Корни (Попов) - страница 197

— Постой! — крикнул Дышло. — Погоди чуток!..

Ему не единожды доводилось умирать. В первый раз — когда он подписал заявление. Тогда он едва дотащился до дому, выругал жену и ушел в хлев. Там он лег в ясли и ревел до беспамятства. Волы лизали ему шею, как собаки, и дивились, чего это хозяин забрался в ясли. Ослепленный яростью и слезами, он бился головой о саманную стену хлева, бился до тех пор, пока окончательно не обессилел. Потом утих, что-то в нем надломилось. А когда вышел из хлева, то был он черен, как обугленная, угасшая головешка. На другой же день он отвел волов на кооперативный двор, и телегу отдал, и борону… И навсегда от них отворотился. Волы жалобно промычали ему вслед. А один ударил под ребро вола, принадлежавшего раньше Караманчеву, и пропорол ему бок. Дышло увидел кровоточащую рану и со злорадством подумал, что никому до этого не будет дела. «Ну и пусть кровит!» — сказал он себе, но потом ему стало совестно, он вернулся и, разыскав деготь, смазал рану. «Разве скотина виновата? Откуда ей знать, что она теперь кооперативная!» Дочка — худая, злющая, вечно голодная, — вступила в РМС[27]. Глядя на него в упор, сказала: «Ты, батя, мелкий собственник! Душа у тебя мелкособственническая!» Он замахнулся, хотел дать оплеуху, но она увернулась. Взгляд ее он запомнил на всю жизнь. Потом вроде бы помирились, все пошло по-старому, только так и остались чужими. Что поделаешь?.. Вышла замуж, нарожала детей, один из них учится в Советском Союзе. Ну что ж, пусть учится — дело похвальное.

Говорят, человек умирает только один раз! Куда там, Дышло помирал несчетное количество раз: и когда вспахивали межи, и когда он собственными руками застрелил Алишко, и когда выкорчевывали грушу у Овечьего родника… Люди умирали на ночь, чтобы выспаться, а он умирал с наступлением утра, когда другие, выпутавшись из ночного короткого небытия своих жарких снов, воскресали для жизни. Шел на работу. Посмотришь — такой же, как все, даже живее, а на самом деле — мертвец. Пусть Спас утверждает, будто смерть прежде всего наступает в мозгу. Как бы не так! Вот здесь она начинается. Туточки! Где сейчас стянуло железным обручем. Треснет грудь, расколется сердце — и ты труп. Нечего больше от тебя ждать.

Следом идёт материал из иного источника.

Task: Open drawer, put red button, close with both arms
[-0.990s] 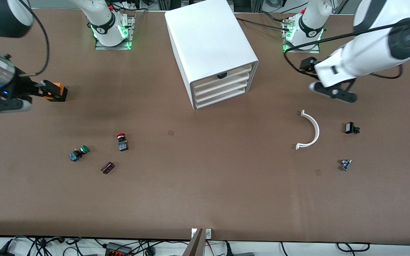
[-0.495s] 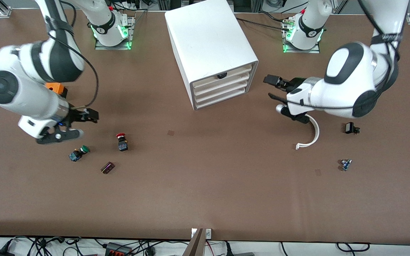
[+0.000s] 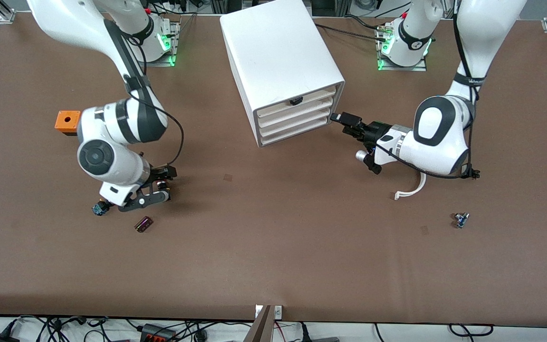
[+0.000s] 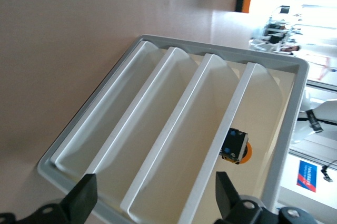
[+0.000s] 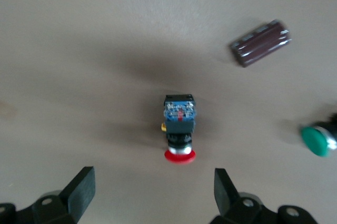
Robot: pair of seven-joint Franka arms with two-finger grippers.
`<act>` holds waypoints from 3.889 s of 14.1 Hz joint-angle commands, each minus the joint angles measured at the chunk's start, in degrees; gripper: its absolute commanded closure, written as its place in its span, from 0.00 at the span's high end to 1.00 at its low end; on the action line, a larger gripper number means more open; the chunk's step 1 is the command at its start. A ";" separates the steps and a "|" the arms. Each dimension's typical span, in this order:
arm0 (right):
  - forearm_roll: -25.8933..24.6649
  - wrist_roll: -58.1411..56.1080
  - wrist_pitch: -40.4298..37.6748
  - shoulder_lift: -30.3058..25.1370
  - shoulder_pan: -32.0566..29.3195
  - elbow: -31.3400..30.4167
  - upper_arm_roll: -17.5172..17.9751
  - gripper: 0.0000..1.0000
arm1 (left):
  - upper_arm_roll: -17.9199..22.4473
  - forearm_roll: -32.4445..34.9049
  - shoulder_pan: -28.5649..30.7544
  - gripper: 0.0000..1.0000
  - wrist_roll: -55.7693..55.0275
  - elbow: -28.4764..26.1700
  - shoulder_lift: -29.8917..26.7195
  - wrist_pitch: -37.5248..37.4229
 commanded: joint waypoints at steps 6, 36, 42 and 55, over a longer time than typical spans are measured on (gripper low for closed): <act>0.05 -3.28 2.58 5.86 -0.35 1.38 -0.38 1.00 | -4.66 -9.19 -0.01 0.68 11.17 -7.28 3.40 1.90; 9.01 5.02 -12.27 7.71 10.00 28.80 2.17 0.00 | -3.08 -5.10 11.49 1.00 11.23 8.70 11.42 -4.59; 8.66 21.38 -12.71 7.62 22.49 31.61 1.64 0.00 | -3.16 15.37 12.29 1.00 -19.88 26.35 9.82 -13.56; 6.46 36.61 -9.64 11.57 34.01 31.61 1.03 0.00 | -4.39 45.38 10.09 1.00 -32.50 31.57 8.59 -11.46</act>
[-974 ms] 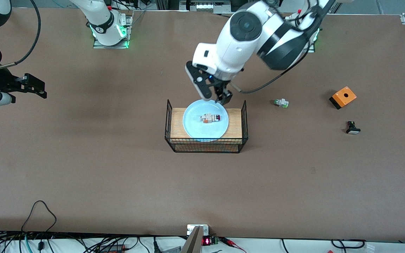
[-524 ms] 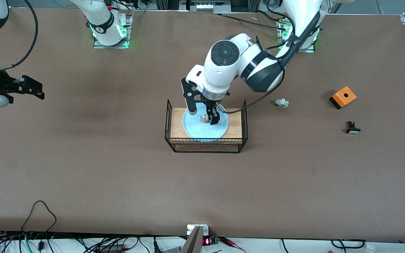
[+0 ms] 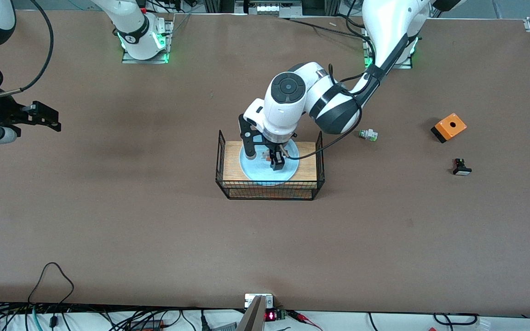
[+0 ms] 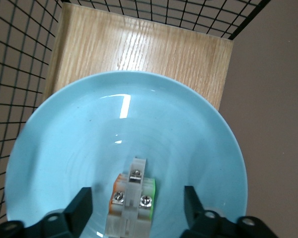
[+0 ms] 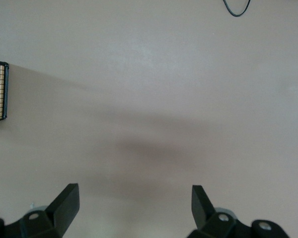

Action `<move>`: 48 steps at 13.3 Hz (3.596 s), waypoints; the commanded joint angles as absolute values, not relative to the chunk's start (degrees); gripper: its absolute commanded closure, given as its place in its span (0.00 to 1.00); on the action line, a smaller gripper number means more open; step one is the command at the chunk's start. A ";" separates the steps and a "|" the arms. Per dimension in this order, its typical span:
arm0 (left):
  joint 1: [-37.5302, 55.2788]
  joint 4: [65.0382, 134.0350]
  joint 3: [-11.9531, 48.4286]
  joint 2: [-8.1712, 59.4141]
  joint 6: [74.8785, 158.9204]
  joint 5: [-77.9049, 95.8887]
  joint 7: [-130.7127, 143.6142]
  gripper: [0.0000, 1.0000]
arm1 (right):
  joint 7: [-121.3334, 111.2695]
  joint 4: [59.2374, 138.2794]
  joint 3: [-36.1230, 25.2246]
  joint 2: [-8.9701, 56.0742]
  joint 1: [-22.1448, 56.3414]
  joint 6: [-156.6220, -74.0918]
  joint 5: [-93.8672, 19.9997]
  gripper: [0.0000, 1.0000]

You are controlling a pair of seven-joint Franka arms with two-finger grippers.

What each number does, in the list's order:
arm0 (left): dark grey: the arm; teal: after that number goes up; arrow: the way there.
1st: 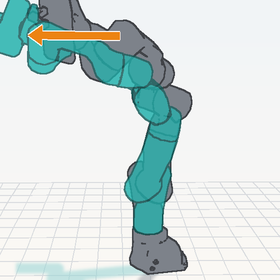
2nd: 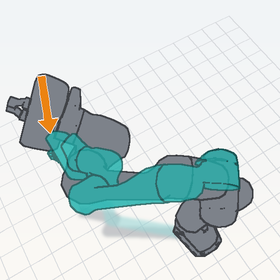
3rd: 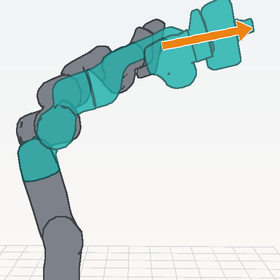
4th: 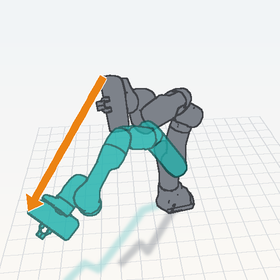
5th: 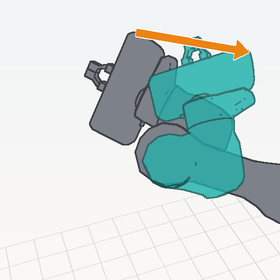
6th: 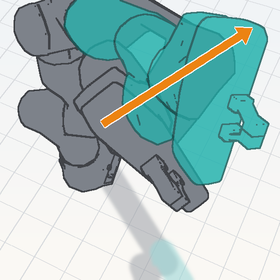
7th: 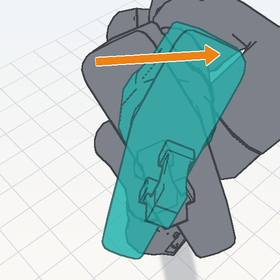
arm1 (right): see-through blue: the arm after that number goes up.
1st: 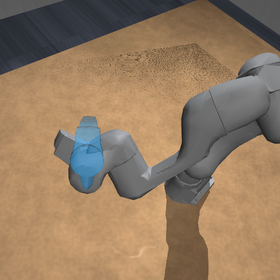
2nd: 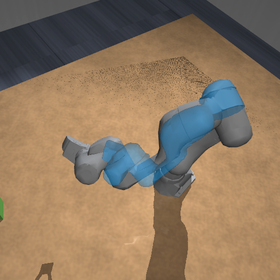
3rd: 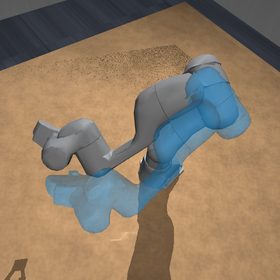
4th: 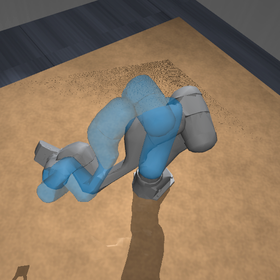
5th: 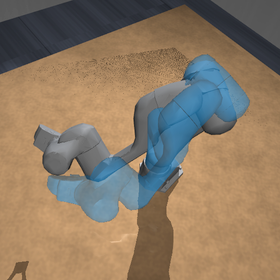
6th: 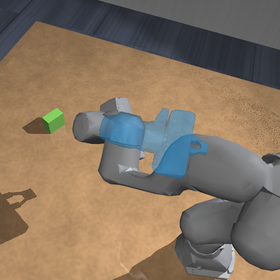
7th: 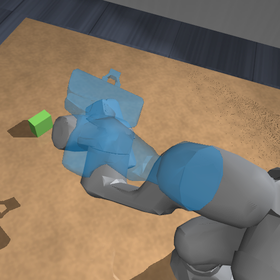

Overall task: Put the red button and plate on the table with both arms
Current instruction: 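Lower the left gripper and grasp the red button, then lift the button with the left gripper while the right gripper moves out, then lower the button with the left gripper while the right gripper nears the plate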

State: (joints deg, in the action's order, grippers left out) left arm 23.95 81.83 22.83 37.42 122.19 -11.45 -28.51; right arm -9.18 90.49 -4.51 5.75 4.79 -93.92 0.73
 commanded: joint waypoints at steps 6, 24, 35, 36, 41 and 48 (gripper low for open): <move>24.52 79.19 23.72 33.94 117.36 -11.00 -28.04 0.82 | -6.87 91.67 -4.13 5.71 6.59 -93.78 0.00 0.00; -8.42 81.30 23.12 33.91 96.75 -11.24 -6.33 0.82 | 52.51 91.49 -4.40 7.73 24.07 -99.30 -9.49 0.00; -18.46 96.15 22.06 41.84 127.18 -17.58 -6.33 0.81 | 82.79 84.74 -5.45 17.31 37.78 -106.70 -5.72 0.00; -18.46 96.15 21.97 42.01 127.26 -17.58 -6.33 0.80 | 82.79 83.68 -5.97 18.18 38.75 -106.70 -5.02 0.00; -18.11 95.54 22.15 40.97 124.38 -17.58 -5.28 0.00 | 95.16 83.67 -6.59 21.44 43.76 -113.72 -5.18 0.00; -17.93 88.33 28.20 27.18 100.49 -16.88 0.95 0.00 | 97.56 84.81 -12.21 25.93 52.99 -117.51 -4.39 0.00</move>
State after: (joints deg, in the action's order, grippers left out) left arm -17.95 88.23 25.88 32.10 105.40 -16.11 -2.46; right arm 96.29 85.27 -10.22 24.87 50.81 -117.36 -5.50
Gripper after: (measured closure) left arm 0.000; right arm 0.000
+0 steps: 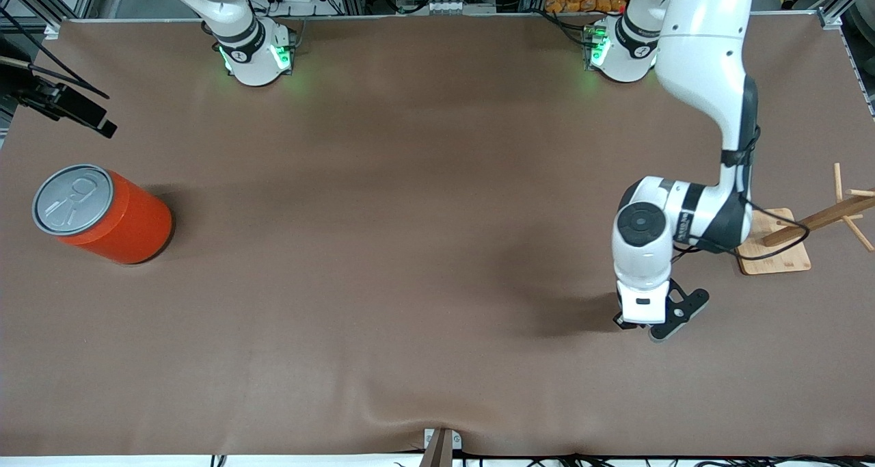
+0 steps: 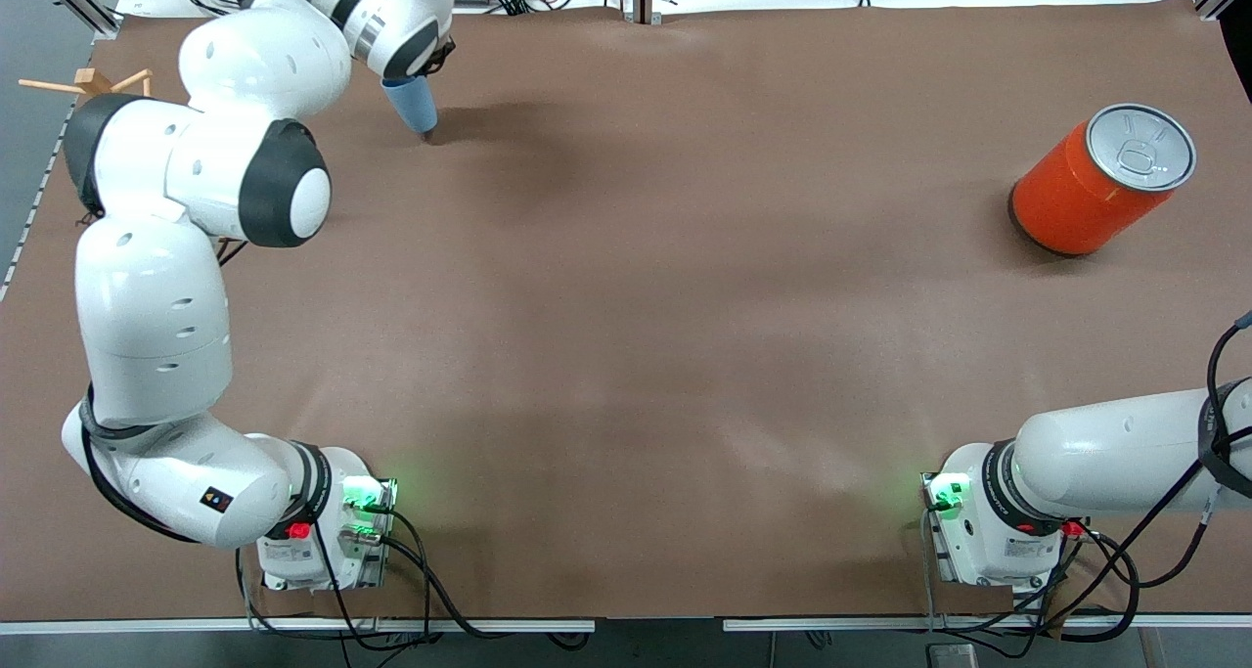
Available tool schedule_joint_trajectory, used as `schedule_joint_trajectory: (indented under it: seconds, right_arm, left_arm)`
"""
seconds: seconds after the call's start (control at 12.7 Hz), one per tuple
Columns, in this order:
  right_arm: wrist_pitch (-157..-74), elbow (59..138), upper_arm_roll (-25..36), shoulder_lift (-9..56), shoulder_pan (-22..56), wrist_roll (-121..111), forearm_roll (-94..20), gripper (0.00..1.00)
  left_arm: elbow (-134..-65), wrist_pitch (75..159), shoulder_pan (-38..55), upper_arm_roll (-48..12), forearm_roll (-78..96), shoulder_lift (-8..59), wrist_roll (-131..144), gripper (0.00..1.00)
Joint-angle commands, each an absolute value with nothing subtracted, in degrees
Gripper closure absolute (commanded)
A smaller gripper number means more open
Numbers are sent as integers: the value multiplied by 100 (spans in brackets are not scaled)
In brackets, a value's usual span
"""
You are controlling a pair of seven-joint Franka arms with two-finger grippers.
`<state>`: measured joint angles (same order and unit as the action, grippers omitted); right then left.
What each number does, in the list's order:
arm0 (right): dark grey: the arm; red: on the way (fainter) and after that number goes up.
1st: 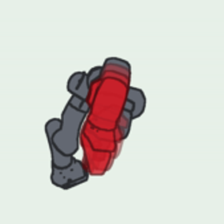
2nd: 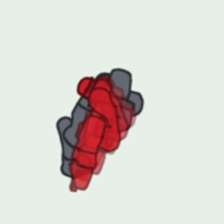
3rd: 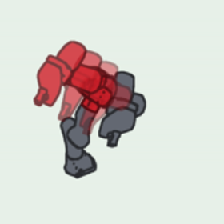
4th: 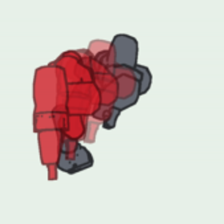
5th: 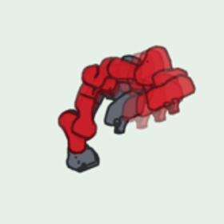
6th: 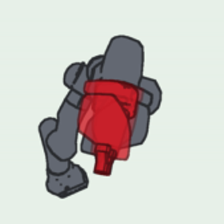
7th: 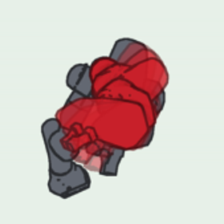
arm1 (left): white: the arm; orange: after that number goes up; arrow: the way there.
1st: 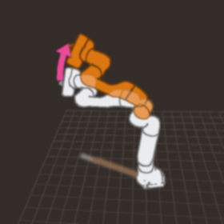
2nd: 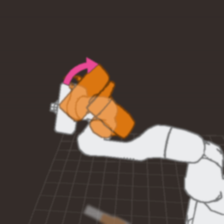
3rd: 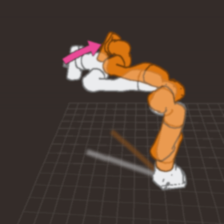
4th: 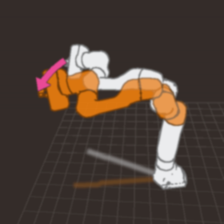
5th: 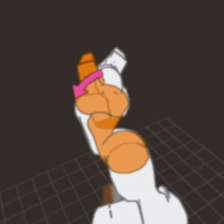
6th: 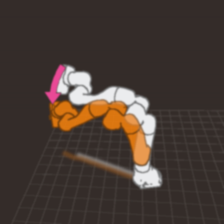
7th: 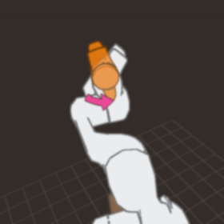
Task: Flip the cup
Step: 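Lift the cup with the left gripper and turn its opening upward, then lower the cup upright onto the table and open the left gripper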
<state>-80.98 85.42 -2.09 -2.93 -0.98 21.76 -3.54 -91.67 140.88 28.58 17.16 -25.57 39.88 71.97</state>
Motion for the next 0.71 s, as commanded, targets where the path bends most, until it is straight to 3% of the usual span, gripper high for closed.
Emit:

Дышло наклонился над родником, в прозрачной студеной воде возникло его отражение. Водомерки чиркали по щекам, прорезали морщины, заплывали в открытые глаза; а внизу были камешки, гладенькие, серенькие. Небо свалилось на дно, и сам Дышло висел в нем — серый, обросший, лицо худое, брови в пыли, глаза ввалились. Он горько усмехнулся своему отражению и отстранился. Это прозвище было у него такое: Дышло, а на самом-то деле звали его Иваном. Ну что ж, дышла делают из самого крепкого дерева.